▶ **PROBLEM**: Return each line of the data below that contains the string "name".

********

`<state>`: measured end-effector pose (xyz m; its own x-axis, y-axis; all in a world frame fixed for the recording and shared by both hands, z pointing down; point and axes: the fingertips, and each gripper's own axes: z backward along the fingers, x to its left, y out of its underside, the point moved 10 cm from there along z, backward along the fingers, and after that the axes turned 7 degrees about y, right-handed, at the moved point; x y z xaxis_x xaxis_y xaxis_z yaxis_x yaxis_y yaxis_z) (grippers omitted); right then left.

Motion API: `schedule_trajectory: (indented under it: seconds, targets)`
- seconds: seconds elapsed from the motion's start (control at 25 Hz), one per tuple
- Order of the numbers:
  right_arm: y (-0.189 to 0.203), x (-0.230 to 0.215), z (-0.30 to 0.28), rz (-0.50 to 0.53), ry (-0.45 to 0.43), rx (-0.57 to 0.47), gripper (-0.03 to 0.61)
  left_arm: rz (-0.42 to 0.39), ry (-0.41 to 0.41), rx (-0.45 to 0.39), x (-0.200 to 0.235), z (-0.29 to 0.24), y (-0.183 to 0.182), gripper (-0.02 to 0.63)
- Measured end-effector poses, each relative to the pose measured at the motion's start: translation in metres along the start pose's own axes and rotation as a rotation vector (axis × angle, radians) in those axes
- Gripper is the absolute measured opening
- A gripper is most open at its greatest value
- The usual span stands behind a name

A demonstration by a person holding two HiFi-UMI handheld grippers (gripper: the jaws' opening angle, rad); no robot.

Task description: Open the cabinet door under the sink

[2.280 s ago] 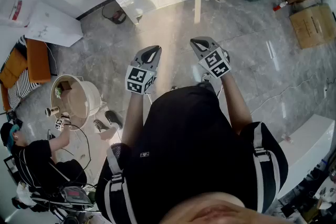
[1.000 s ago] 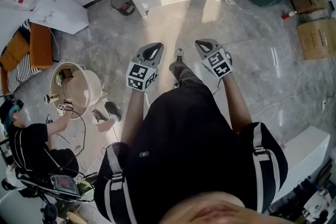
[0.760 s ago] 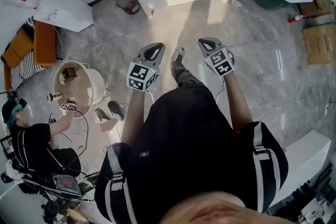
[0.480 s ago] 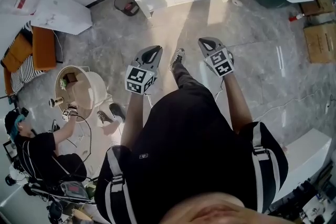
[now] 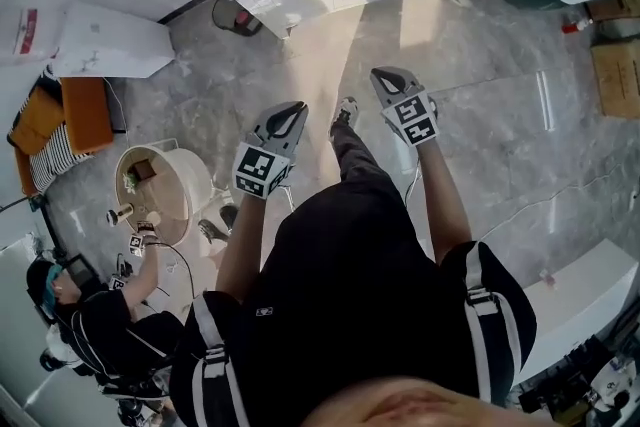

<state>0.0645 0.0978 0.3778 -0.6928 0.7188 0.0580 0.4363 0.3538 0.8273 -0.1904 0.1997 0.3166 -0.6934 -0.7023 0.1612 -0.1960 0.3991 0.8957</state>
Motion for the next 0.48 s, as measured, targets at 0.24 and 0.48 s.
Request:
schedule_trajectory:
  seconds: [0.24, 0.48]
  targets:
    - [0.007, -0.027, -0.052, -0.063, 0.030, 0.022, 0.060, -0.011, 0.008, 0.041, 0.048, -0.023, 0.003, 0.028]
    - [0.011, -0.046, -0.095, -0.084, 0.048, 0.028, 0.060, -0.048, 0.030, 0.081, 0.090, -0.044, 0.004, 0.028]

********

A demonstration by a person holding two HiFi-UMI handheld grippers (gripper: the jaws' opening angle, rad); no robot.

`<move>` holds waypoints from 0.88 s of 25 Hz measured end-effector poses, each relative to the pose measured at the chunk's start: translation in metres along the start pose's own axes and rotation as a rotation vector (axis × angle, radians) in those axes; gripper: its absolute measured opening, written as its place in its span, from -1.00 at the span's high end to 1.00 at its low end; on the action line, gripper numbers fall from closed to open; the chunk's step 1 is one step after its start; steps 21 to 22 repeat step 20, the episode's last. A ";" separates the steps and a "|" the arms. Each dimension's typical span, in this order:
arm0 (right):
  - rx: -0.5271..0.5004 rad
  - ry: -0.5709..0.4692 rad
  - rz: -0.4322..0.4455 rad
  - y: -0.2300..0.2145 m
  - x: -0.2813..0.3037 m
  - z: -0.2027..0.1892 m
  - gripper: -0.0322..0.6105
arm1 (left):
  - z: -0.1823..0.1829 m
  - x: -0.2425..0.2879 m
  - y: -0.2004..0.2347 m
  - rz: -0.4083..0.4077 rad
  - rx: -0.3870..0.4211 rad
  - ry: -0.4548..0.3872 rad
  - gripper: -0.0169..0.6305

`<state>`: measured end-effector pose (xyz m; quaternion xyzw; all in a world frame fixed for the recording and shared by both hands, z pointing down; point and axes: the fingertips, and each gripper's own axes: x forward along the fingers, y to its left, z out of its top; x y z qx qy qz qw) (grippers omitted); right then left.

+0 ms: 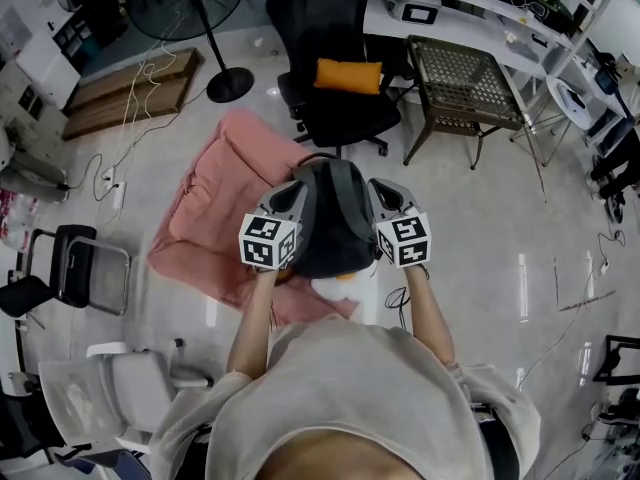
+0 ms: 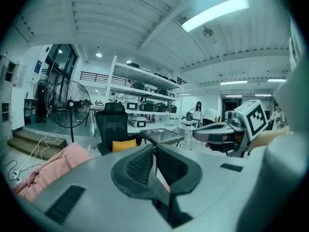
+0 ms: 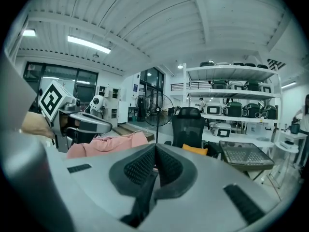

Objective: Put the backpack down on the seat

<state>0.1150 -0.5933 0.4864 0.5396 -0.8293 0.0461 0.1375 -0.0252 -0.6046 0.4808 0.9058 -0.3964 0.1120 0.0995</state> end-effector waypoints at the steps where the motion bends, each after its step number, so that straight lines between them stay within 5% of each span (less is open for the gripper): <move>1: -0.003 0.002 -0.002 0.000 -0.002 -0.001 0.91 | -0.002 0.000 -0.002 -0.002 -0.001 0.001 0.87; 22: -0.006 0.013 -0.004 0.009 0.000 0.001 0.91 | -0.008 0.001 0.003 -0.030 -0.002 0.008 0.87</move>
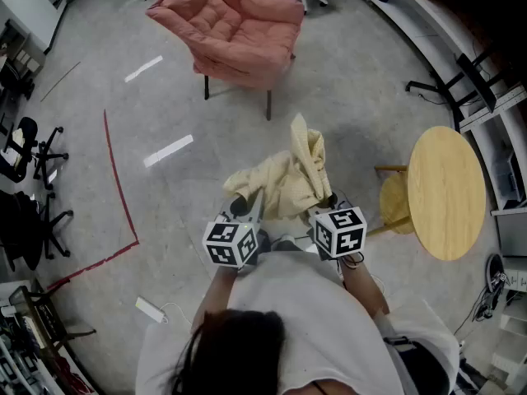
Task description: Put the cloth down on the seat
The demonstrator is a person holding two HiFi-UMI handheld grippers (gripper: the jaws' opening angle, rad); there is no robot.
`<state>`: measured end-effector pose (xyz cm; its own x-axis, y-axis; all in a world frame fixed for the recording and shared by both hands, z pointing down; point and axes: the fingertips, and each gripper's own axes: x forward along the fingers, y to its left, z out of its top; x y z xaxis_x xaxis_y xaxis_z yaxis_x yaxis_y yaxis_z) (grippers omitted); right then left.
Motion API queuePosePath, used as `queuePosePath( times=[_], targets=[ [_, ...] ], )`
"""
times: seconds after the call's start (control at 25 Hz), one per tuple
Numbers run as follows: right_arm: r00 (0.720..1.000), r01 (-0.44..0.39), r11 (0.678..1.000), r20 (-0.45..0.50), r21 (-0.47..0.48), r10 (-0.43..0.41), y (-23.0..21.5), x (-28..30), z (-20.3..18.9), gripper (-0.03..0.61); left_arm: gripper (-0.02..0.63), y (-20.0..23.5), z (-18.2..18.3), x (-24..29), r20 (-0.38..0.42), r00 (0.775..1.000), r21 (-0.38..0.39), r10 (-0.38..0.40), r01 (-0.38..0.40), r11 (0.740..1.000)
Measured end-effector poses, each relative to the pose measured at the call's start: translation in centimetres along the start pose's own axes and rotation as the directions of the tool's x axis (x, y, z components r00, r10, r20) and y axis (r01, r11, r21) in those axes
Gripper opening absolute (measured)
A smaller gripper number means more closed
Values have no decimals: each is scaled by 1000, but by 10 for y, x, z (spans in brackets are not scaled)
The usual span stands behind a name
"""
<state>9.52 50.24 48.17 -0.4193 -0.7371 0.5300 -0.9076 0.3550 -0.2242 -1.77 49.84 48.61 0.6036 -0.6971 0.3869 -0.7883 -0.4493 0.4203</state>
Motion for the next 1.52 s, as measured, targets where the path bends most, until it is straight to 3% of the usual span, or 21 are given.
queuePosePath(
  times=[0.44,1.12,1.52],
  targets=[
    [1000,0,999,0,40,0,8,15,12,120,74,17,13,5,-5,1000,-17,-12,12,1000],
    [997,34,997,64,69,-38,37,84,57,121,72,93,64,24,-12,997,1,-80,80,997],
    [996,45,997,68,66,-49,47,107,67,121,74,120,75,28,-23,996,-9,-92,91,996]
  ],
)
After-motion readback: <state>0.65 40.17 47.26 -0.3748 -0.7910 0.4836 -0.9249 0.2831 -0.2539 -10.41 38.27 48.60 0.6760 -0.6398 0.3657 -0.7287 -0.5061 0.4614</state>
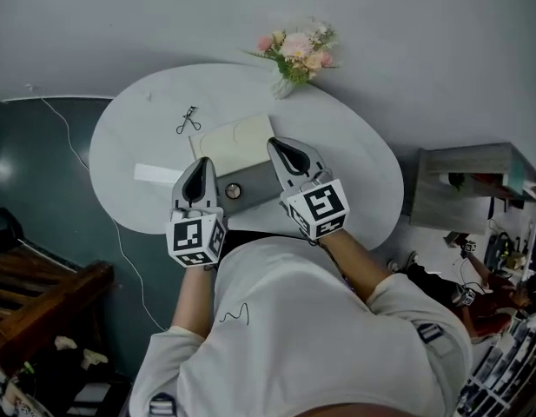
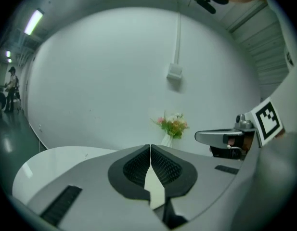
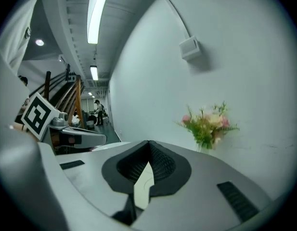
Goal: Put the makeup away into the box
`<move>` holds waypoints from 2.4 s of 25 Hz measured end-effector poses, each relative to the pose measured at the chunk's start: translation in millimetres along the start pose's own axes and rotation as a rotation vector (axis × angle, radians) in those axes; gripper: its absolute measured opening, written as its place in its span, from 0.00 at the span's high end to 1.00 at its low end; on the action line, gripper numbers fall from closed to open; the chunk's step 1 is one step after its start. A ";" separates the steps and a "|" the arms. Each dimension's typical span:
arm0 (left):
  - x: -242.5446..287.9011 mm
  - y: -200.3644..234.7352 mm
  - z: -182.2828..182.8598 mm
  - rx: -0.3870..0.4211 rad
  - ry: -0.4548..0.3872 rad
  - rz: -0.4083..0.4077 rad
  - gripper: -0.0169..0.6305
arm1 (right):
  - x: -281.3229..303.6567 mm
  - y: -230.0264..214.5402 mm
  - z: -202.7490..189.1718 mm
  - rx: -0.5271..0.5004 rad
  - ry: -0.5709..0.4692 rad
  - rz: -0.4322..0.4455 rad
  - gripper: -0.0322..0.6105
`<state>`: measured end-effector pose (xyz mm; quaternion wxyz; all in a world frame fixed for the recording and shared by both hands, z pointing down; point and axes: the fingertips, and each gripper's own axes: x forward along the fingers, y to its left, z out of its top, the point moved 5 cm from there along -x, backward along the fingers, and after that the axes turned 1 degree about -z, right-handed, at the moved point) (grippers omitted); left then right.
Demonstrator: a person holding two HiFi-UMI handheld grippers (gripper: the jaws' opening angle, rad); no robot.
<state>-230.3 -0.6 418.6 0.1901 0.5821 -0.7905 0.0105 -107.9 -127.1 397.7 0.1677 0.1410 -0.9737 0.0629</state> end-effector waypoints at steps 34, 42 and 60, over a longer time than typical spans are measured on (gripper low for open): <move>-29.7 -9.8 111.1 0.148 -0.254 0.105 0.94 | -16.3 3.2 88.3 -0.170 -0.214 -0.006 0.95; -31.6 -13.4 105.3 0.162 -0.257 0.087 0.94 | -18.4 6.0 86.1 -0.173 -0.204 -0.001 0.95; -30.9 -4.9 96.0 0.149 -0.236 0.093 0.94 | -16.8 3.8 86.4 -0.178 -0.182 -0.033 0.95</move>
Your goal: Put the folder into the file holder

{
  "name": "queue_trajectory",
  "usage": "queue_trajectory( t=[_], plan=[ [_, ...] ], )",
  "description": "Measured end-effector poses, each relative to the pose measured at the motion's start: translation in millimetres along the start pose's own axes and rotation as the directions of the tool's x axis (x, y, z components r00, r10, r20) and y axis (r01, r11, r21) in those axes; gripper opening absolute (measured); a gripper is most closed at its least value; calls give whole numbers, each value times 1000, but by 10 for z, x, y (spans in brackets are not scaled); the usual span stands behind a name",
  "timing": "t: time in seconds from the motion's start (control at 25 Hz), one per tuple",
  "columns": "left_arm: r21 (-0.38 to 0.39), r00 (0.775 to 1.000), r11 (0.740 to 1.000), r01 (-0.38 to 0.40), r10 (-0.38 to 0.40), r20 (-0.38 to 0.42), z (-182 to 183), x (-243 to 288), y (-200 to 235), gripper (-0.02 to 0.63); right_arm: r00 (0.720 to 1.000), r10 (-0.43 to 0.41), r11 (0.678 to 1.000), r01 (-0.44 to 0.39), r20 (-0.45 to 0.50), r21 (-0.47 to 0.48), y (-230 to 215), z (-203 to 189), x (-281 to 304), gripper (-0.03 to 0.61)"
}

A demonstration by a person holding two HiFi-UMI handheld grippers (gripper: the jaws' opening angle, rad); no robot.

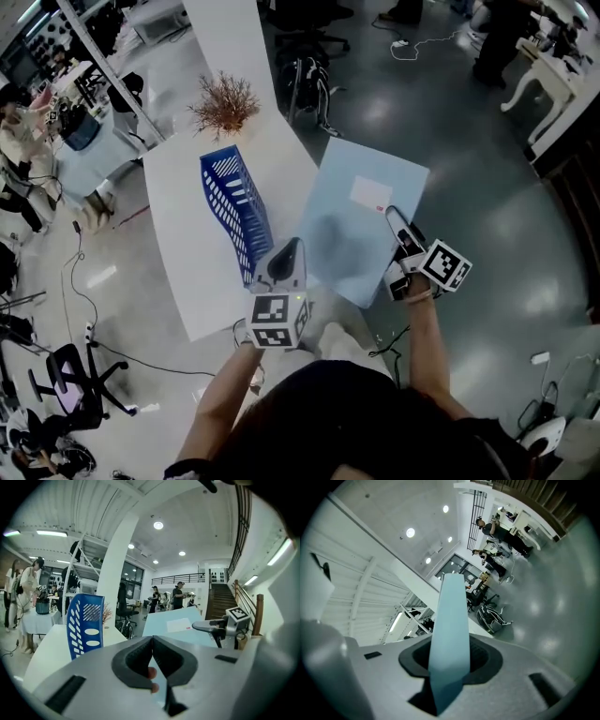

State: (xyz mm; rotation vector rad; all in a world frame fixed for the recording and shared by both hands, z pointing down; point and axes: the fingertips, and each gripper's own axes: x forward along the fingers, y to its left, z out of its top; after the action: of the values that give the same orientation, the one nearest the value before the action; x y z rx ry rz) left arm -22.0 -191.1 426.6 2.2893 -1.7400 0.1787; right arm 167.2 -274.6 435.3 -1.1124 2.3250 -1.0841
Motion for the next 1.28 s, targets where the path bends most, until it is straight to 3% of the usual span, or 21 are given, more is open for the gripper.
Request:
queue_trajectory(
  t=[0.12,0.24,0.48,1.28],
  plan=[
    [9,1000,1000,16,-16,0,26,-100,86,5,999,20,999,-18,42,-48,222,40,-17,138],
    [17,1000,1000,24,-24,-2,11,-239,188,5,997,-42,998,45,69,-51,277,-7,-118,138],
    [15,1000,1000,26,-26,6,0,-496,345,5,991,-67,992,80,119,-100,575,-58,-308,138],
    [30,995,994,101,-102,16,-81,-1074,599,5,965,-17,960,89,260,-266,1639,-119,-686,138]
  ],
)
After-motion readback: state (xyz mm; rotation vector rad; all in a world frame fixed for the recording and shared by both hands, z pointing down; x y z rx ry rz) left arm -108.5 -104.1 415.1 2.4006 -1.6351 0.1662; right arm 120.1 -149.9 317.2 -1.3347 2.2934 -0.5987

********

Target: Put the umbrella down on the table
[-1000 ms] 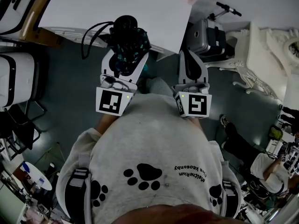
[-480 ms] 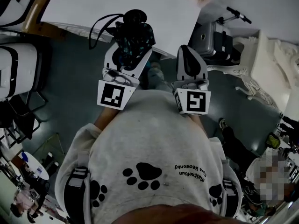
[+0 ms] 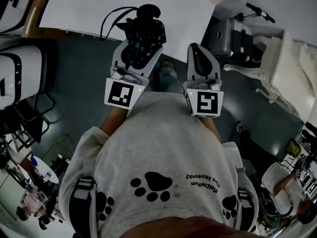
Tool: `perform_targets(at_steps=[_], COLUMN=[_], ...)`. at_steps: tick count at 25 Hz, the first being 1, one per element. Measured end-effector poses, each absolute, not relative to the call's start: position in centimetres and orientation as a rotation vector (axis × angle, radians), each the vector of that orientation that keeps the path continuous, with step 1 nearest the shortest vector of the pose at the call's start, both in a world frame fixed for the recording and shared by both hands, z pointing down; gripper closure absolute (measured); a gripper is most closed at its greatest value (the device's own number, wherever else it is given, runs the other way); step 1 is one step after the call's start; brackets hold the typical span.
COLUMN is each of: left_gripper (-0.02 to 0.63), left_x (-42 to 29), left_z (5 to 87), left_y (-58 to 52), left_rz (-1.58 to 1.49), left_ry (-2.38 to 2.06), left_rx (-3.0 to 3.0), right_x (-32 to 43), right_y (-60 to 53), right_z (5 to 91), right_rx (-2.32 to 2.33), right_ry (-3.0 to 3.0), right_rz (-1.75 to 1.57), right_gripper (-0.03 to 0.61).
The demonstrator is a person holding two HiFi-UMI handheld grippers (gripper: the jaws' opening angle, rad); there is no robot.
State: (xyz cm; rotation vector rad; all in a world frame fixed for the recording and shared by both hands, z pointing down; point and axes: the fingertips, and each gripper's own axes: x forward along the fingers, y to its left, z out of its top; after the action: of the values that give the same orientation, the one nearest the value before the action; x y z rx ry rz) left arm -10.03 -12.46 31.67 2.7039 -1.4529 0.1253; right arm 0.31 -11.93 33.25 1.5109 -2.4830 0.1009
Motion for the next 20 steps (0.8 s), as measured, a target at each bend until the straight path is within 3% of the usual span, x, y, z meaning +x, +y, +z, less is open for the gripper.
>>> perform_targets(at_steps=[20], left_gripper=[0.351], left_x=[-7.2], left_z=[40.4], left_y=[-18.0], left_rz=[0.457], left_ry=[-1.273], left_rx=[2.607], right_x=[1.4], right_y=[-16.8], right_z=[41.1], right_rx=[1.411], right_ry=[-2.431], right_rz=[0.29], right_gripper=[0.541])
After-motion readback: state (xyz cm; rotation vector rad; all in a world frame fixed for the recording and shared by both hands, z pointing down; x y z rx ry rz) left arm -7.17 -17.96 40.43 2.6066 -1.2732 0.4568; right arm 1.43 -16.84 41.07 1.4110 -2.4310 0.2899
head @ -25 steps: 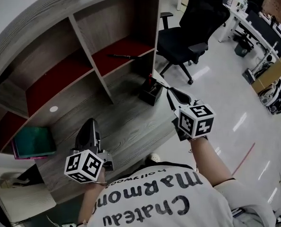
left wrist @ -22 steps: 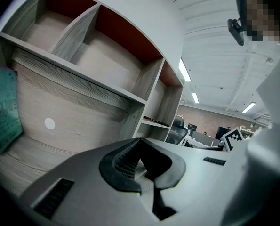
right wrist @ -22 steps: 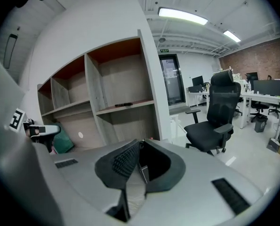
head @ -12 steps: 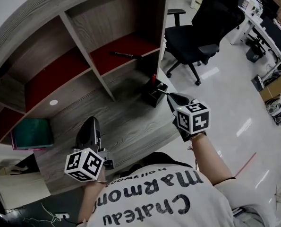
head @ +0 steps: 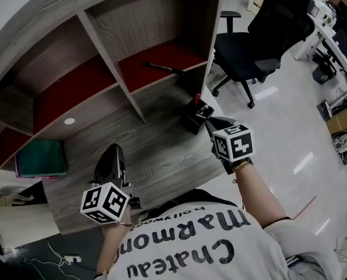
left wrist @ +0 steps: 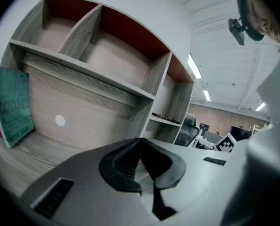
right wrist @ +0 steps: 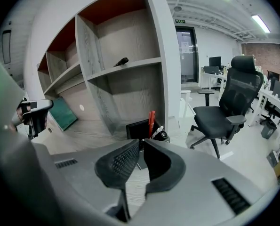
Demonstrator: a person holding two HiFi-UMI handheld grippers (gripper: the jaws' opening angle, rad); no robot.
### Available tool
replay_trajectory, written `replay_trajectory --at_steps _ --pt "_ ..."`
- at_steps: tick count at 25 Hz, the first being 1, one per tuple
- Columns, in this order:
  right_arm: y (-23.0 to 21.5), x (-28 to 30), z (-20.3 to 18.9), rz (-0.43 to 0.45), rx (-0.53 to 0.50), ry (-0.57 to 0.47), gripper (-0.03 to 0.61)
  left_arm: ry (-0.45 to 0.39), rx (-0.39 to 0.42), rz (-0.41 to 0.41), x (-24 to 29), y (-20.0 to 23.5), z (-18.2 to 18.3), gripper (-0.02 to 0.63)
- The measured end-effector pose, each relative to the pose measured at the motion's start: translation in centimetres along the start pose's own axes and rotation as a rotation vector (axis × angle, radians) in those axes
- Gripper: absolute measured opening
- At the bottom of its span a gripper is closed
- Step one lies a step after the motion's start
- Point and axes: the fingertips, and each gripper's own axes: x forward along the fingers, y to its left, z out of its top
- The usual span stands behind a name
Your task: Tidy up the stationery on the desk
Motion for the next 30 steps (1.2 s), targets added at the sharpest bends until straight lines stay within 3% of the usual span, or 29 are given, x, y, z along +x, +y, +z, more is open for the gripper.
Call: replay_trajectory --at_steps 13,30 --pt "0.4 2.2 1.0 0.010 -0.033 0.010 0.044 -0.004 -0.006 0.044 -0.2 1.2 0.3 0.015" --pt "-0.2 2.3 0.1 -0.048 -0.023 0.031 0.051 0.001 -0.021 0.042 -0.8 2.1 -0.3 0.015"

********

▶ **ANSWER SPACE**:
- The usual span stands behind a name
The usual span stands behind a name
  "name": "queue_trajectory",
  "description": "Measured end-effector poses, each relative to the pose measured at the motion's start: translation in millimetres along the start pose's own axes and rotation as the directions of the tool's x axis (x, y, z components r00, r10, r20) and y axis (r01, r11, r21) in those axes; gripper opening absolute (measured); a gripper is most closed at its least value; calls give whole numbers, each value times 1000, but by 10 for z, x, y (spans in brackets are not scaled); the usual span stands behind a name",
- The usual span stands behind a name

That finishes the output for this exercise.